Keywords

1 Introduction

The challenge of ensuring the sustainable development of residential communities in the context of rapid urbanization is crucial for developing countries, including Vietnam. With 75% of the territory comprised of mountainous terrain, the frequency of sediment-related natural hazards has increased in recent years (Lan Huong et al. 2022). Consequently, it is necessary to identify hazard zones by producing integrated maps based on the current situation and available materials. These maps include data on the spatial distribution of hazard zones and their temporal evolution. These data are essential for evaluating potential risks, long-term territorial planning, and land use planning.

Compared to other sediment-related disasters, landslides are prevalent in Vietnam, particularly in the northern mountainous regions, and negatively impact the sustainable development of local communities (Thanh Thi Pham et al. 2020). Therefore, numerous studies on landslides have been conducted in these regions (Bien et al. 2022; Hung et al. 2017). According to previous studies, most landslides were triggered by precipitation, and the increase in landslide frequency has been associated with human activities (e.g., road construction) (Do et al. 2022; Tien Bui et al. 2017). When developing models for predicting landslides, determining the relationship between conditioning factors and the distribution of landslides is crucial (Liao et al. 2022). The evaluation results may validate the correctness of the selection of analysis factors and play a significant role in the performance of the prediction models.

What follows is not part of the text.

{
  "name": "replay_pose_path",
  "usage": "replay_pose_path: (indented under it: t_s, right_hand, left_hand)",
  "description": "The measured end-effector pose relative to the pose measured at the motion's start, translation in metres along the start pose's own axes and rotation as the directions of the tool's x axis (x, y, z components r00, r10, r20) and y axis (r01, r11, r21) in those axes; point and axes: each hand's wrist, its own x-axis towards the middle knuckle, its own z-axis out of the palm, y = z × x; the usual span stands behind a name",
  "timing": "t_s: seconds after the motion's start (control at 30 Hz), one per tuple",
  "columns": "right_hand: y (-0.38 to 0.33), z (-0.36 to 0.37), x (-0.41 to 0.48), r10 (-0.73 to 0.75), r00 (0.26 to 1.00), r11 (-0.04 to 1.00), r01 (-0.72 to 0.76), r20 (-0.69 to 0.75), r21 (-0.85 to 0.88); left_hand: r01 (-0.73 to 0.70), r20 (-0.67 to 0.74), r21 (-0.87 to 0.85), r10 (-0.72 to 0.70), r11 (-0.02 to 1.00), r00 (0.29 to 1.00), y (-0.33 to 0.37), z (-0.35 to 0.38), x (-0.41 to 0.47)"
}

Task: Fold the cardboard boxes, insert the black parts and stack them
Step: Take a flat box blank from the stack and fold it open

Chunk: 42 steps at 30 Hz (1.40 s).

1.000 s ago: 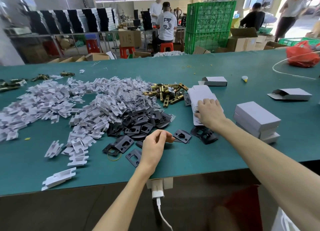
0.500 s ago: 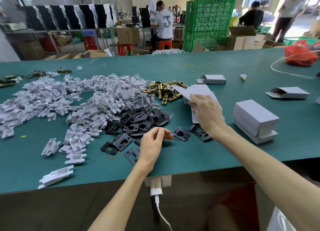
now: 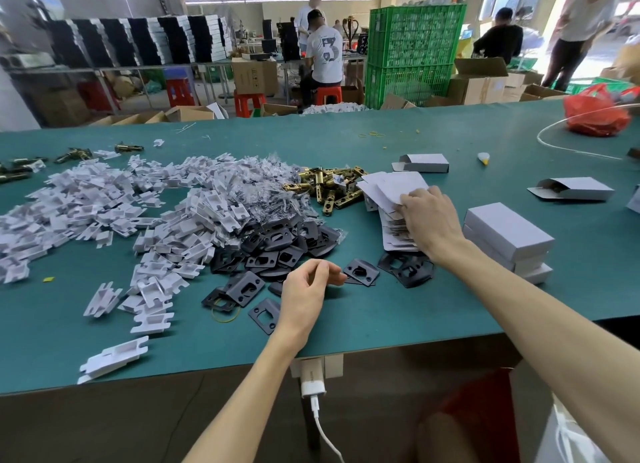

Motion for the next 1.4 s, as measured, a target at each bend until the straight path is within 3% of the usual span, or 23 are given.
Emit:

This paper presents the results of the fractal-based evaluation of the spatial relationship between conditioning factors and the distribution of landslides in Tinh Tuc town, Cao Bang province, Vietnam. The spatial relationship was evaluated using three raw data sets, including the number of landslides, relative landslide density, and landslide density. By producing landslide susceptibility zonation maps, this study determined that all three data sets are suitable for assessing the relationship between landslide occurrences and conditioning factors. In addition, this study determined that the prediction model based on relative landslide density and landslide density provided a higher performance in analyzing the relationship between landslides and conditioning factors.

2 Study Area

Cao Bang province (6690 km2; 22° 21’ N to 23° 07′ N and 105° 16′ E to 106° 50′ E), which is located in the northeastern mountainous region of Vietnam (Fig. 1), has experienced numerous natural disasters in recent years, especially landslides, due to the influence of various natural, environmental, and social conditions. Nguyen Binh is a mountainous district in the southern portion of Cao Bang province that is determined to be one of the areas with a very high likelihood of landslides (VIGMR 2017).

Fig. 1
A map highlights the location of the Cao Bang province in the northern part of Vietnam. The map of Cao Bang province highlights the study area. The elevation map of the study area traces the landslide locations. The elevation ranges from 434 to 1876 meters.

Location of study area

Tinh Tuc town is 18 km from the center of Nguyen Binh district and is situated on National Highway 34, which connects Cao Bang province and Ha Giang province (Fig. 1). The study area covers a total of 66.76 km2, including Tinh Tuc town and its surroundings. The elevation of the study area ranges from 434 m in the valley to 1876 m in the mountainous terrain, where Phia Oac peak reaches 1932 m (Kien et al. 2021). The studied territory is characterized by geological formations and complexes composed of igneous and sedimentary rocks dated from the Paleozoic to the Quaternary period. The weathering process has contributed to the growth of two main types of weathering crust in the study area: ferosialite (86%) and sialferite (14%). In 2020, a failure volume of 2500 m3 was recorded at Highway 34, Km 192 + 500, on the 3–4 m-thick weathering crust formed from the rocks of the Song Hien formation (Fig. 2a). Another landslide occurred in 2016 at Km 200 + 300 on Highway 34. The weathering crust, with a thickness between 3 and 4 m, formed from the Cao Bang Complex rocks, has produced a sliding mass with a volume of 50,000 m3 (Fig. 2b). Heavy rainfall in a short period of time or prolonged rainfall events have been identified as the trigger of landslides in the study area.

Fig. 2
Two photographs of landslide areas beside concrete highways. The landslide has eroded soil sliding on the slope from the highways.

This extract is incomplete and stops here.